1. When you want to reduce the sampling bias: This sampling method is used when the
bias has to be minimum. The selection of the sample largely determines the quality of the
research’s inference. How researchers select their sample largely determines the quality
of a researcher’s findings. Probability sampling leads to higher quality findings because
it provides an unbiased representation of the population.
Non-probability sampling
Non-probability sampling is when a sample is created through a non-random process. This
could include a researcher sending a survey link to their friends or stopping people on the
street. This type of sampling would also include any targeted research that intentionally
samples from specific lists such as aid beneficiaries, or participants in a specific training
course. Non-probability samples are often used during the exploratory stage of a research
project, and in qualitative research, which is more subjective than quantitative research, but
are also used for research with specific target populations in mind, such as farmers that grow
maize.
a. Convenience Sample: As its name implies, this method uses people who are convenient
to access to complete a study. This could include friends, people walking down a street,
or those enrolled in a university course. Convenience sampling is quick and easy, but
will not yield results that can be applied to a broader population.
Advantages
1. Simplicity of sampling and the ease of research
2. Helpful for pilot studies and for hypothesis generation
3. Data collection can be facilitated in short duration of time
4. Cheapest to implement that alternative sampling methods
Disadvantages
1. Highly vulnerable to selection bias and influences beyond the control of the
researcher
2. High level of sampling error
3. Studies that use convenience sampling have little credibility due to reasons above
b. Snowball Sample: A snowball sample works by recruiting some sample members who
in turn recruit people they know to join a sample. This method works well for reaching
very specific populations who are likely to know others who meet the selection criteria.
Advantages
1. The ability to recruit hidden populations
2. The possibility to collect primary data in a cost-effective manner
3. Studies with snowball sampling can be completed in a short duration of time
4. Very little planning is required to start the primary data collection process
Disadvantages
1. Oversampling a particular network of peers can lead to bias
2. Respondents may be hesitant to provide names of peers and asking them to do so
may raise ethical concerns
3. There is no guarantee about the representativeness of samples. It is not possible to
determine the actual pattern of distribution of the population.

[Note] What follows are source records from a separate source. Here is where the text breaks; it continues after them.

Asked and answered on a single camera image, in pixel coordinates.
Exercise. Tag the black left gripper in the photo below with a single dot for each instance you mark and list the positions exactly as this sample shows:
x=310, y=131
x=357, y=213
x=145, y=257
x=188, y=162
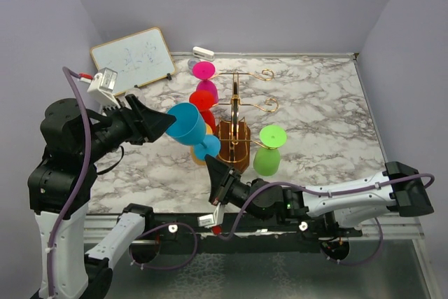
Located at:
x=152, y=123

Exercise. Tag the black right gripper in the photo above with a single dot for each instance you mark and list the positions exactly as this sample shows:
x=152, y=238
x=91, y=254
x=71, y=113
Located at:
x=220, y=176

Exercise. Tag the blue wine glass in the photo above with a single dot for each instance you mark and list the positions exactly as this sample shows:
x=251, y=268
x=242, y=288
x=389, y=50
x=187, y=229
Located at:
x=190, y=130

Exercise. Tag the clear wine glass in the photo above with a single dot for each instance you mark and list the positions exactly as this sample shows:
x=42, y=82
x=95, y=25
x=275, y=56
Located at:
x=138, y=93

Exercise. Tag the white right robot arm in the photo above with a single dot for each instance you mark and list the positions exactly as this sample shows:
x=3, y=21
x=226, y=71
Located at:
x=399, y=188

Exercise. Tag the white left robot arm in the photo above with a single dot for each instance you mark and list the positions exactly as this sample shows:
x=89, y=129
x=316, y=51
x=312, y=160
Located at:
x=59, y=192

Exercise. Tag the wooden rack base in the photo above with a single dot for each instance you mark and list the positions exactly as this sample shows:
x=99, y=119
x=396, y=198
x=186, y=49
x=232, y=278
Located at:
x=234, y=150

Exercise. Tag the green wine glass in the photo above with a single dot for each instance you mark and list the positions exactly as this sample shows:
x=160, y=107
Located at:
x=267, y=158

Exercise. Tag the red wine glass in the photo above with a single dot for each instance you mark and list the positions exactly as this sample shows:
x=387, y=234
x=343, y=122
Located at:
x=204, y=100

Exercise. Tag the pink wine glass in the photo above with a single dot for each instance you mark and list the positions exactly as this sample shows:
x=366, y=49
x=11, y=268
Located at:
x=204, y=71

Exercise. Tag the white eraser box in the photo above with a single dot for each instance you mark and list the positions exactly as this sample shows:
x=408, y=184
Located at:
x=203, y=53

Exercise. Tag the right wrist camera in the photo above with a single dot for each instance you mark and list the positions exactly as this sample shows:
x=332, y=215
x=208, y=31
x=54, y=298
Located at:
x=214, y=219

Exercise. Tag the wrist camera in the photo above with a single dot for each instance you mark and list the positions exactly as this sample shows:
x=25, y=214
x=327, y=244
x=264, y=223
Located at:
x=214, y=219
x=101, y=88

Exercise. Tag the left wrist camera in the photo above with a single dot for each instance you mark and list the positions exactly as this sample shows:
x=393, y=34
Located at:
x=101, y=88

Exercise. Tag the small whiteboard gold frame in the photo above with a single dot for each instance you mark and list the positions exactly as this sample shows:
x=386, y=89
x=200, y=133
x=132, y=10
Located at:
x=139, y=59

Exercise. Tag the black mounting rail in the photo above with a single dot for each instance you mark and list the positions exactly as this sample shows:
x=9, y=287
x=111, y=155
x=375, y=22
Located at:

4. It is not possible to determine the sampling error and make statistical inferences
from the sample to the population due to the absence of a random selection of
samples.
In an organization, for studying the career goals of 500 employees, technically, the sample
selected should have proportionate numbers of males and females. This means there should
be 250 males and 250 females. Since this is unlikely, the researcher selects the groups or
strata using quota sampling.
Researchers also use this type of sampling to conduct research involving a particular illness
in patients or a rare disease. Researchers can seek help from subjects to refer to other
subjects suffering from the same ailment to form a subjective sample to carry out the study.